-- Problem to work on --
Here is a set of records. Copy them all exactly.
======== Data to examine ========
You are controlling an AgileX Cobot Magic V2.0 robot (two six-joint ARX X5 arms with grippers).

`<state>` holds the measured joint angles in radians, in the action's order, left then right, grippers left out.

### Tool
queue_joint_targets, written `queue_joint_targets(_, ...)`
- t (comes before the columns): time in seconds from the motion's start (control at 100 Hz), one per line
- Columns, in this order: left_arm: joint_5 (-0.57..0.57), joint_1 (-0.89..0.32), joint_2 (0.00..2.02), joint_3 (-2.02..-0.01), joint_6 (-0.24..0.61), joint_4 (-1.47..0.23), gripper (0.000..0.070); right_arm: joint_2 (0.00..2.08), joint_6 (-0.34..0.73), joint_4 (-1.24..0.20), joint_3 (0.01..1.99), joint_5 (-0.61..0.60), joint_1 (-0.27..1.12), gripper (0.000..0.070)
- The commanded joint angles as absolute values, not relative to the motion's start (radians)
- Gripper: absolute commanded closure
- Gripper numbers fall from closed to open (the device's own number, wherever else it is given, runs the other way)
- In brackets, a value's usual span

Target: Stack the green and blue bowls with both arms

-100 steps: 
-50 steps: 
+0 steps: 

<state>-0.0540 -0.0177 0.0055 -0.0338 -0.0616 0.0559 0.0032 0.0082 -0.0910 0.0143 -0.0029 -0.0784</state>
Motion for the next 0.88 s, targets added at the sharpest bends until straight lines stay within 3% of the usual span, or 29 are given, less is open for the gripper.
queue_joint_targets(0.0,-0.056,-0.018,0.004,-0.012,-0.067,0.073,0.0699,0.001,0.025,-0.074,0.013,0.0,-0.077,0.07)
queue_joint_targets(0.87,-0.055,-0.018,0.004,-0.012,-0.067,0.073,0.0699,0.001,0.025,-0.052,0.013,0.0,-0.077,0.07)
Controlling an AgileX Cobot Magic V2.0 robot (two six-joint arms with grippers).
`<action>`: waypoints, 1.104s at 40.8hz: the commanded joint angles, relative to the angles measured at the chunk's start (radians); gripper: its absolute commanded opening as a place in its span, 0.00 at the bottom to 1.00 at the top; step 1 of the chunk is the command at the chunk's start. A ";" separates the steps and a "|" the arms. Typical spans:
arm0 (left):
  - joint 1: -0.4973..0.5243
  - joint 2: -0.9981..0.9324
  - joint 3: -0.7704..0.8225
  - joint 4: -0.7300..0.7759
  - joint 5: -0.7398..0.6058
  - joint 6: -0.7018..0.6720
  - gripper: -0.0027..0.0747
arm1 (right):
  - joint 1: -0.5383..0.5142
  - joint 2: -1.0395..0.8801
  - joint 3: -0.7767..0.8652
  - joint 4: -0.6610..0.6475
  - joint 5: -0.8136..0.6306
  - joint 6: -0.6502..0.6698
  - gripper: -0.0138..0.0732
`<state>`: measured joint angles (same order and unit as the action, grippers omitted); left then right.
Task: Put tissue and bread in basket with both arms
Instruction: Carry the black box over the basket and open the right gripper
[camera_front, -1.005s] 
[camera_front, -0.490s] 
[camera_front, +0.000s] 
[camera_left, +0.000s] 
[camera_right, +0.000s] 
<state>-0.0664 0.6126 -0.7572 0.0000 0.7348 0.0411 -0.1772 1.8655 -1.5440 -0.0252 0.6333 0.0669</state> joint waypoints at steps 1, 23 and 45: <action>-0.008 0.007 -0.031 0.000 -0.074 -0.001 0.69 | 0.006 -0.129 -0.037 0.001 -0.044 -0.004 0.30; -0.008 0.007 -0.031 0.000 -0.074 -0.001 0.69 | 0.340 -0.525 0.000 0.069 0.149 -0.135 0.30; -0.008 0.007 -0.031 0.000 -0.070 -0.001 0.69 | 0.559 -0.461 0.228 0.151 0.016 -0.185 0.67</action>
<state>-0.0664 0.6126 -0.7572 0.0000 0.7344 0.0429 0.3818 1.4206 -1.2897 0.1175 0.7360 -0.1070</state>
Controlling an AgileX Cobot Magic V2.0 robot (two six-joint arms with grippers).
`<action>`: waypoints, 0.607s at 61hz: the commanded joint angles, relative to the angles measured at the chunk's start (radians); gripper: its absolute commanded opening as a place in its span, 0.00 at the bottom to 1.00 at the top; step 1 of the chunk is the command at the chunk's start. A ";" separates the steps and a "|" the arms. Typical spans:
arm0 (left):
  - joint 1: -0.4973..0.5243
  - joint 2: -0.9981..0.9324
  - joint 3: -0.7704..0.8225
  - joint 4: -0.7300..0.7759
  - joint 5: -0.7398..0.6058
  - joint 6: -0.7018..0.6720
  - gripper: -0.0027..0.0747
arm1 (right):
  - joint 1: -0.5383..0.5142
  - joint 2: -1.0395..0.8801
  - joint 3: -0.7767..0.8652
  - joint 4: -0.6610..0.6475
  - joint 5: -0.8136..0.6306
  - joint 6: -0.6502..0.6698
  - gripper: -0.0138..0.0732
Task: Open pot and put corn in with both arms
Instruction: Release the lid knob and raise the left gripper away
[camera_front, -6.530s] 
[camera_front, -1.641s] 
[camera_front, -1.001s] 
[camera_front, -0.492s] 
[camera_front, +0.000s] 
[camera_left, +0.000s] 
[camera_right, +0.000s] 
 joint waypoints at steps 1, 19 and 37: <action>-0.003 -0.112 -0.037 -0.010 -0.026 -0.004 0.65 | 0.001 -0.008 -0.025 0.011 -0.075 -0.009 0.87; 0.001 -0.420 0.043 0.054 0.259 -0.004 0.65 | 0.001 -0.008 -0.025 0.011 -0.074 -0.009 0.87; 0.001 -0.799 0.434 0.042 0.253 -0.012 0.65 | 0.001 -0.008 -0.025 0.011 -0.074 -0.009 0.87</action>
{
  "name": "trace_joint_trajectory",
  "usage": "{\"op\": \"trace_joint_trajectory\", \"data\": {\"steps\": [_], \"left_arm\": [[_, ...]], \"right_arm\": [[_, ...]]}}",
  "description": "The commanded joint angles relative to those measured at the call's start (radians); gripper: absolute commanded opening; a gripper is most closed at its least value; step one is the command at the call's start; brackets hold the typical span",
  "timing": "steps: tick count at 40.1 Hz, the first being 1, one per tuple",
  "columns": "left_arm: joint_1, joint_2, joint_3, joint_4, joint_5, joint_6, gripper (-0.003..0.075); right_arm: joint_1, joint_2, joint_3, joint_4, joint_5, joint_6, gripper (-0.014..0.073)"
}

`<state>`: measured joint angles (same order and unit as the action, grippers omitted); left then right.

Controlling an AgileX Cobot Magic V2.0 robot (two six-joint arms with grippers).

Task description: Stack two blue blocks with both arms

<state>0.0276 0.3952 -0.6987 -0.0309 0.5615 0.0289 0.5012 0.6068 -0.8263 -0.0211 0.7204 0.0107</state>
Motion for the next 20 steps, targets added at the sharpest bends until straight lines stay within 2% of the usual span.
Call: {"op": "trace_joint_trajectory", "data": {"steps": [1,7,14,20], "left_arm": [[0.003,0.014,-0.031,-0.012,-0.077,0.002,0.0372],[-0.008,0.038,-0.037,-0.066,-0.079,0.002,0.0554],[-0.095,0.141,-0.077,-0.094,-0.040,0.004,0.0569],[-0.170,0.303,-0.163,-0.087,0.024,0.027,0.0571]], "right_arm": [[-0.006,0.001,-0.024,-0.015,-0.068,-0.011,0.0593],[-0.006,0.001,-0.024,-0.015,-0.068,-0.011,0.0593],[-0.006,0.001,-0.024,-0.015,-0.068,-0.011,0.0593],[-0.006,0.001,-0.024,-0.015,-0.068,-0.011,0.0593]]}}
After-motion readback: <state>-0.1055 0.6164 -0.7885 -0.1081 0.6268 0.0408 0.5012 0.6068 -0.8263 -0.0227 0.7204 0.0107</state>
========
-- Output for this task --
You are controlling an AgileX Cobot Magic V2.0 robot (two six-joint ARX X5 arms with grippers).

`<state>` holds the measured joint angles in radians, in the action's order, left then right, grippers left out.

### Tool
queue_joint_targets, written `queue_joint_targets(_, ...)`
- t (comes before the columns): time in seconds from the motion's start (control at 100 Hz), one per line
- Columns, in this order: left_arm: joint_5 (-0.57..0.57), joint_1 (-0.89..0.32), joint_2 (0.00..2.02), joint_3 (-2.02..-0.01), joint_6 (-0.24..0.61), joint_4 (-1.47..0.23), gripper (0.000..0.070); right_arm: joint_2 (0.00..2.08), joint_6 (-0.34..0.73), joint_4 (-1.24..0.20), joint_3 (0.01..1.99), joint_5 (-0.61..0.60), joint_1 (-0.27..1.12), gripper (0.000..0.070)
- The commanded joint angles as absolute values, not relative to the motion's start (radians)
- Gripper: absolute commanded closure
- Gripper numbers fall from closed to open (the device's own number, wherever else it is given, runs the other way)
- In brackets, a value's usual span

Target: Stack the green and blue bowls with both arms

-100 steps: 
-50 steps: 
+0 steps: 

<state>-0.0540 -0.0177 0.0055 -0.0338 -0.0616 0.0559 0.0032 0.0082 -0.0910 0.0143 -0.0029 -0.0784</state>
Motion for the next 0.88 s, targets added at the sharpest bends until straight lines stay within 3% of the usual span, or 29 are given, less is open for the gripper.
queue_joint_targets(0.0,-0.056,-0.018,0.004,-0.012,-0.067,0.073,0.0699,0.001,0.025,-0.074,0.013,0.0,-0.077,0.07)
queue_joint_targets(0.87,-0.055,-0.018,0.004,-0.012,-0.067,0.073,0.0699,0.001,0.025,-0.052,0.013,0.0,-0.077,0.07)
Controlling an AgileX Cobot Magic V2.0 robot (two six-joint arms with grippers).
`<action>`: waypoints, 1.104s at 40.8hz: the commanded joint angles, relative to the angles measured at the chunk's start (radians); gripper: its absolute commanded opening as a place in its span, 0.00 at the bottom to 1.00 at the top; step 1 of the chunk is the command at the chunk's start. A ";" separates the steps and a "|" the arms. Typical spans:
arm0 (left):
  - joint 1: -0.4973..0.5243
  - joint 2: -0.9981..0.9324
  - joint 3: -0.7704..0.8225
  - joint 4: -0.7300..0.7759
  - joint 5: -0.7398..0.6058
  - joint 6: -0.7018..0.6720
  - gripper: -0.0027..0.0747
arm1 (right):
  - joint 1: -0.5383..0.5142
  - joint 2: -1.0395..0.8801
  - joint 3: -0.7767..0.8652
  - joint 4: -0.6610..0.6475
  - joint 5: -0.8136..0.6306
  - joint 6: -0.6502..0.6698
  - gripper: -0.0138..0.0732
`<state>`: measured joint angles (same order and unit as the action, grippers omitted); left then right.
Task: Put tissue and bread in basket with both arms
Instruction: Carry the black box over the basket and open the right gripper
[camera_front, -1.005s] 
[camera_front, -0.490s] 
[camera_front, +0.000s] 
[camera_left, +0.000s] 
[camera_right, +0.000s] 
<state>-0.0664 0.6126 -0.7572 0.0000 0.7348 0.0411 -0.1772 1.8655 -1.5440 -0.0252 0.6333 0.0669</state> joint waypoints at steps 1, 23 and 45: <action>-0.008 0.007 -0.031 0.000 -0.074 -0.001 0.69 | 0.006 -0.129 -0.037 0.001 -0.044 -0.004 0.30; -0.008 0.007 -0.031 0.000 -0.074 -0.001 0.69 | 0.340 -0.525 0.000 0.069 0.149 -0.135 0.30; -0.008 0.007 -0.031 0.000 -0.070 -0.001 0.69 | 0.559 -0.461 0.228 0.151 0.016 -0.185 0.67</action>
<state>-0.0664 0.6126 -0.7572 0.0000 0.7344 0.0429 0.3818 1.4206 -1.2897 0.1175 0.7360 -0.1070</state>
Controlling an AgileX Cobot Magic V2.0 robot (two six-joint arms with grippers).
`<action>`: waypoints, 0.607s at 61hz: the commanded joint angles, relative to the angles measured at the chunk's start (radians); gripper: its absolute commanded opening as a place in its span, 0.00 at the bottom to 1.00 at the top; step 1 of the chunk is the command at the chunk's start. A ";" separates the steps and a "|" the arms. Typical spans:
arm0 (left):
  - joint 1: -0.4973..0.5243
  - joint 2: -0.9981..0.9324
  - joint 3: -0.7704..0.8225
  - joint 4: -0.7300..0.7759
  - joint 5: -0.7398..0.6058
  - joint 6: -0.7018..0.6720
  - gripper: -0.0027..0.0747
arm1 (right):
  - joint 1: -0.5383..0.5142
  - joint 2: -1.0395..0.8801
  - joint 3: -0.7767..0.8652
  - joint 4: -0.6610..0.6475
  - joint 5: -0.8136..0.6306
  - joint 6: -0.6502..0.6698
  - gripper: -0.0138..0.0732
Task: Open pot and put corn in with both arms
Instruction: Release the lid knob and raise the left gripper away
[camera_front, -6.530s] 
[camera_front, -1.641s] 
[camera_front, -1.001s] 
[camera_front, -0.492s] 
[camera_front, +0.000s] 
[camera_left, +0.000s] 
[camera_right, +0.000s] 
 joint waypoints at steps 1, 19 and 37: <action>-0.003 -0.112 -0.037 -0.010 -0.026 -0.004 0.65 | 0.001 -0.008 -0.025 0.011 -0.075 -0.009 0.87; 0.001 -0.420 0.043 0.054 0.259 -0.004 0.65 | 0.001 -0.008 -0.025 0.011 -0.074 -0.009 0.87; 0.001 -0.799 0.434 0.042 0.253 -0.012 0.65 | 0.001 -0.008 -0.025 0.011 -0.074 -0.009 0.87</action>
{
  "name": "trace_joint_trajectory",
  "usage": "{\"op\": \"trace_joint_trajectory\", \"data\": {\"steps\": [_], \"left_arm\": [[_, ...]], \"right_arm\": [[_, ...]]}}",
  "description": "The commanded joint angles relative to those measured at the call's start (radians); gripper: absolute commanded opening; a gripper is most closed at its least value; step one is the command at the call's start; brackets hold the typical span",
  "timing": "steps: tick count at 40.1 Hz, the first being 1, one per tuple",
  "columns": "left_arm: joint_1, joint_2, joint_3, joint_4, joint_5, joint_6, gripper (-0.003..0.075); right_arm: joint_1, joint_2, joint_3, joint_4, joint_5, joint_6, gripper (-0.014..0.073)"
}

`<state>`: measured joint angles (same order and unit as the action, grippers omitted); left then right.

Controlling an AgileX Cobot Magic V2.0 robot (two six-joint arms with grippers).

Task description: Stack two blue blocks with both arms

<state>0.0276 0.3952 -0.6987 -0.0309 0.5615 0.0289 0.5012 0.6068 -0.8263 -0.0211 0.7204 0.0107</state>
Motion for the next 20 steps, targets added at the sharpest bends until straight lines stay within 2% of the usual span.
Call: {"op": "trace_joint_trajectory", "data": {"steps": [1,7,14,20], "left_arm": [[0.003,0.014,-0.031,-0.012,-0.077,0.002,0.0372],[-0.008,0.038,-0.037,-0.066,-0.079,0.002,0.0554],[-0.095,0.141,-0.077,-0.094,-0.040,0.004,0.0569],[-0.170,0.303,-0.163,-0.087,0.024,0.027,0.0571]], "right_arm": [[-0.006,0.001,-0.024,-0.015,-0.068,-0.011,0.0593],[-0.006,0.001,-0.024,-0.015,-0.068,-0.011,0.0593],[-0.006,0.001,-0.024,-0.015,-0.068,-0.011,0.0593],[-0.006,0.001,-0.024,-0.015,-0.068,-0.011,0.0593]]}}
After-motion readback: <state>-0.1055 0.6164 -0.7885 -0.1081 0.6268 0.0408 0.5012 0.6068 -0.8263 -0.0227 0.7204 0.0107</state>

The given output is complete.